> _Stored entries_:
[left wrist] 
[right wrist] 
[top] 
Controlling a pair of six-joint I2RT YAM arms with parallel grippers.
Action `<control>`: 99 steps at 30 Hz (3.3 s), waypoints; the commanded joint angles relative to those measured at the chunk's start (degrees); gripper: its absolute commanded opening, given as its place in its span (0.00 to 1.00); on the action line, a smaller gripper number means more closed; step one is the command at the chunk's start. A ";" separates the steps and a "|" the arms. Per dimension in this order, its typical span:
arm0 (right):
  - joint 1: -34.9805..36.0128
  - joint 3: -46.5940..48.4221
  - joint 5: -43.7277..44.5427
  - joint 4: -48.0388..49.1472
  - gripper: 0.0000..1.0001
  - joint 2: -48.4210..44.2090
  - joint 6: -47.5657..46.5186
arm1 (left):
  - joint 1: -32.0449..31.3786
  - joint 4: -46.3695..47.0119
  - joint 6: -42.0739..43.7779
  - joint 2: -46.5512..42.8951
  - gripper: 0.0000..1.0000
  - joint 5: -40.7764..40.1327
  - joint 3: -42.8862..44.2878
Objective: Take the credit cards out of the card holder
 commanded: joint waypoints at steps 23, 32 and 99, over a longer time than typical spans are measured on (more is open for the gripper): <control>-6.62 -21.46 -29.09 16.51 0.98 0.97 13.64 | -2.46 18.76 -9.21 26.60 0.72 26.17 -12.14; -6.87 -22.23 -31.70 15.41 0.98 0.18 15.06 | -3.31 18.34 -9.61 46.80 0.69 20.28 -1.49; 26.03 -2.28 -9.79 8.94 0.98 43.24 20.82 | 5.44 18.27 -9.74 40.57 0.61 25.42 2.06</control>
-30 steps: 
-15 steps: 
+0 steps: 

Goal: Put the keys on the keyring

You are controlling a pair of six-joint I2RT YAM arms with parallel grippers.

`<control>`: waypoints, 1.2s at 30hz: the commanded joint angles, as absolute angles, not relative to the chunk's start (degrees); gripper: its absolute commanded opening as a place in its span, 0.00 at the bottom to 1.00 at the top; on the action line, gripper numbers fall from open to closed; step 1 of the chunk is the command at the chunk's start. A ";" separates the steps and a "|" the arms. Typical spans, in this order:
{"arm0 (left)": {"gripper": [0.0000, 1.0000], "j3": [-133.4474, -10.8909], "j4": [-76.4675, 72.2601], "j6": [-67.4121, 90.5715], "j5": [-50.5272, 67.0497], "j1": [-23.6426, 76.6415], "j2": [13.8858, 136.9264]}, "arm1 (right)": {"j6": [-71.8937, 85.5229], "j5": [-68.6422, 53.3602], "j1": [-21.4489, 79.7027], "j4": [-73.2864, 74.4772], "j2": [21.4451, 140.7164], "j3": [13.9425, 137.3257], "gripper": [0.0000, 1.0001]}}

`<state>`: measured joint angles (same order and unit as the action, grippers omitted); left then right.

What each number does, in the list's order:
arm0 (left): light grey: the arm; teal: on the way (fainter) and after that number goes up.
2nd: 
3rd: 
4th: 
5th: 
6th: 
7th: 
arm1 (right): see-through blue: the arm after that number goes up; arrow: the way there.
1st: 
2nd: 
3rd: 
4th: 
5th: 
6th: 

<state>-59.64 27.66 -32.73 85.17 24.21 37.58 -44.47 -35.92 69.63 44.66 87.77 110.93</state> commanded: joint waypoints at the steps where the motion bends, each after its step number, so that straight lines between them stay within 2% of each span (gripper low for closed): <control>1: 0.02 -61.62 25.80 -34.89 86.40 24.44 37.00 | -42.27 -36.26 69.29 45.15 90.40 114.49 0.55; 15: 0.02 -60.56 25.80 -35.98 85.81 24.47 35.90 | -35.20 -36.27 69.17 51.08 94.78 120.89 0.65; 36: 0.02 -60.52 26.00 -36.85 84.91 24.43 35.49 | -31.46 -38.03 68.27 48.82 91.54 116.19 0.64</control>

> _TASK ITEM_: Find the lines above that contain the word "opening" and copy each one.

> _REPLY TO THE TASK_:
Action `<control>`: 99 steps at 30 Hz (3.3 s), waypoints; the commanded joint angles relative to those measured at the chunk's start (degrees); gripper: its absolute commanded opening, given as its place in its span (0.00 to 1.00); on the action line, a smaller gripper number means more closed; step one is the command at the chunk's start. A ";" separates the steps and a "|" the arms. Per dimension in this order, its typical span:
`<control>`: waypoints, 1.2s at 30hz: the commanded joint angles, as absolute angles, not relative to the chunk's start (degrees); gripper: its absolute commanded opening as a place in its span, 0.00 at the bottom to 1.00 at the top; on the action line, gripper numbers fall from open to closed; step 1 of the chunk is the command at the chunk's start. A ";" separates the steps and a "|" the arms. Typical spans, in this order:

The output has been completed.